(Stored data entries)
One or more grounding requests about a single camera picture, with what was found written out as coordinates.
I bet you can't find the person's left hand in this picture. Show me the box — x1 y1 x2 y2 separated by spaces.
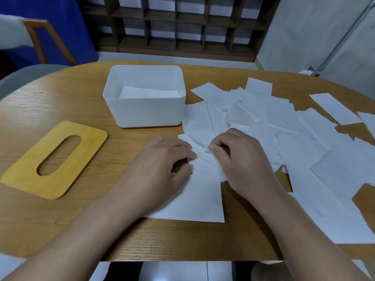
109 135 198 214

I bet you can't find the person's right hand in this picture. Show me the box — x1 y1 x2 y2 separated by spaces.
208 128 286 206

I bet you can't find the white tissue sheet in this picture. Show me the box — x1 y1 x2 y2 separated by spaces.
146 134 228 223

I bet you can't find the white plastic tissue box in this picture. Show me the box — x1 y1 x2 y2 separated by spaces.
103 65 187 128

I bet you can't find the folded tissues stack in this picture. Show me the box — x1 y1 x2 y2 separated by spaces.
119 86 180 99

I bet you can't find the pile of white tissues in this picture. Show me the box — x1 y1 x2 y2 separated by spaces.
182 77 375 245

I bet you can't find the wooden lid with oval slot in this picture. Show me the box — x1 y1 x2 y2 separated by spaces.
1 121 109 200

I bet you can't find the dark wooden lattice shelf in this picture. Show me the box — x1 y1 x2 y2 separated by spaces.
77 0 282 63

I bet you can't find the white floor power socket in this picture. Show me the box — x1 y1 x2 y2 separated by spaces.
297 62 321 78

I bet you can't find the person's left leg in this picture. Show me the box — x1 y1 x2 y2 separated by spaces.
103 261 144 281

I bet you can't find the person's leg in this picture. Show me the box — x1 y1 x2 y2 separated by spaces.
234 261 294 281
103 261 144 281

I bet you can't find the person's right leg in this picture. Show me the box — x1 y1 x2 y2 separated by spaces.
234 261 294 281

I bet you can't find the wooden chair with grey seat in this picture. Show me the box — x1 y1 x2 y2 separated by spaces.
0 14 78 100

PROMPT:
Repeat each of the records exactly as written, except for the pictures, which are to be left out.

TASK RESULT:
One or more grounding requests about a single camera picture, with what was found written out as coordinates.
I bet you can't find the person's left hand in this picture. Show me the box — x1 y1 x2 y2 separated by spaces.
109 135 198 214

I bet you can't find the person's right hand in this picture. Show me the box — x1 y1 x2 y2 separated by spaces.
208 128 286 206

I bet you can't find the white tissue sheet in this picture. Show me the box — x1 y1 x2 y2 separated by spaces.
146 134 228 223

I bet you can't find the white plastic tissue box in this picture. Show me the box — x1 y1 x2 y2 separated by spaces.
103 65 187 128

I bet you can't find the folded tissues stack in this picture. Show me the box — x1 y1 x2 y2 separated by spaces.
119 86 180 99

I bet you can't find the pile of white tissues in this picture. Show me the box — x1 y1 x2 y2 separated by spaces.
182 77 375 245

I bet you can't find the wooden lid with oval slot in this picture. Show me the box — x1 y1 x2 y2 separated by spaces.
1 121 109 200

I bet you can't find the dark wooden lattice shelf in this picture. Show me the box — x1 y1 x2 y2 separated by spaces.
77 0 282 63

I bet you can't find the white floor power socket in this picture. Show me the box — x1 y1 x2 y2 separated by spaces.
297 62 321 78

I bet you can't find the person's left leg in this picture. Show me the box — x1 y1 x2 y2 separated by spaces.
103 261 144 281

I bet you can't find the person's leg in this picture. Show me the box — x1 y1 x2 y2 separated by spaces.
234 261 294 281
103 261 144 281

I bet you can't find the person's right leg in this picture. Show me the box — x1 y1 x2 y2 separated by spaces.
234 261 294 281

I bet you can't find the wooden chair with grey seat in this picture. Show me the box — x1 y1 x2 y2 separated by spaces.
0 14 78 100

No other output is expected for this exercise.